Über die DDR-Segelwelt erschienen bald auch erste Veröffentlichungen. Allen voran Wilfried Erdmanns bezauberndes Buch „Mein grenzenloses Seestück“. Einen ganzen Sommer lang war der Weltumsegler, der als junger Mann aus der DDR geflohen war, um seine Reiselust ausleben zu können, mit dem Zugvogel durch die Gewässer Mecklenburg Vorpommerns gesegelt und hatte sich unter die Menschen dort gemischt. Er wiederholte die Reise 13 Jahre später und zog in „Ein deutscher Segelsommer“ Vergleiche. Die Bücher sind wertvolle Zeitzeugenberichte über die Wiedervereinigung.

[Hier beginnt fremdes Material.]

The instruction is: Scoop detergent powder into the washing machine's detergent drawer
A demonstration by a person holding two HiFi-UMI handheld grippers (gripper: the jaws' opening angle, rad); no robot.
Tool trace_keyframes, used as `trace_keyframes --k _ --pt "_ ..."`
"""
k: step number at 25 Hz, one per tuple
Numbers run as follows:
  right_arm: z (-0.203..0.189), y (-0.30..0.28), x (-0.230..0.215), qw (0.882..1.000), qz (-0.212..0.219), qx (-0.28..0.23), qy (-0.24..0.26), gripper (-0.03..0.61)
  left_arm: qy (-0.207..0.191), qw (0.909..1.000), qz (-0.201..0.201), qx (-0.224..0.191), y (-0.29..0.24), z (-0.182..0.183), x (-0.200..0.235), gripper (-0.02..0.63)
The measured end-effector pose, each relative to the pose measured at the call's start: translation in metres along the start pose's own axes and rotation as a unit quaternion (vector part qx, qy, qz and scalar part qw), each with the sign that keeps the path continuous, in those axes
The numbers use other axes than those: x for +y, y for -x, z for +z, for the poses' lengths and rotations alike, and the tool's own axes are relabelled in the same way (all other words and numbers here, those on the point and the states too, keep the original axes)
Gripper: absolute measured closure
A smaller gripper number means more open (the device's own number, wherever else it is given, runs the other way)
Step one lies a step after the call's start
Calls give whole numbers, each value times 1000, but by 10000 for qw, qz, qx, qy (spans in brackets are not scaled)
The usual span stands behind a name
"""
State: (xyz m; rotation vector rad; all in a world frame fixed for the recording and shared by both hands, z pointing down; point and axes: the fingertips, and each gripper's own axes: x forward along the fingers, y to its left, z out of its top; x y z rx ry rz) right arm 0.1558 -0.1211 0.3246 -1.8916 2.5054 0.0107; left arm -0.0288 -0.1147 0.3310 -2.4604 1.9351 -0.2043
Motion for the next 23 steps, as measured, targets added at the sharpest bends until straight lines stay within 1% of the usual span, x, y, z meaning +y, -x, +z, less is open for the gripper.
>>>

Auch das schon erwähnte Buch „Über die Ostsee in die Freiheit“ zog mich unmittelbar nach dem Erscheinen in seinen Bann. Christiane und Bodo Müller hatten sich die Mühe gemacht, möglichst umfassend Fluchtversuche über die Ostsee zu recherchieren, die geglückten und die gescheiterten.
Von zehn Menschen, die bei der Flucht über die Ostsee ihr Leben verloren, wusste man beim Mauerfall. Aktuelle Forschungen kennen 135 Fälle. Doch wie viele Menschen durch Unterkühlung oder Ertrinken auf ihrem Weg in die Freiheit wirklich umkamen, so schrieben schon Müllers in ihrem Buch, wird sich nie klären lassen. Denn das Meer kennt keine Zeugen. Und das gilt bis heute.
Heute ist es auf den Tag genau 35 Jahre her, dass die Mauer fiel. Und mit ihr öffnete sich auch die nasse Grenze zwischen Ost und West.
Um daran zu erinnern, habe ich in der vergangenen Woche die Geschichte eines Stralsunder Ehepaares aufgezeichnet, das 1961 in letzter Minute vor dem Mauerbau und der damit einhergehenden, totalen Abriegelung der Seegrenze, mit ihrem Nationalen Kreuzer „Rugia“ gleich zweimal aus der DDR geflohen ist.
Denn auch aus Seglersicht gibt es aus meiner ganz persönlichen Erfahrung gute Gründe dafür, sich an diesen Teil unserer Geschichte zu erinnern.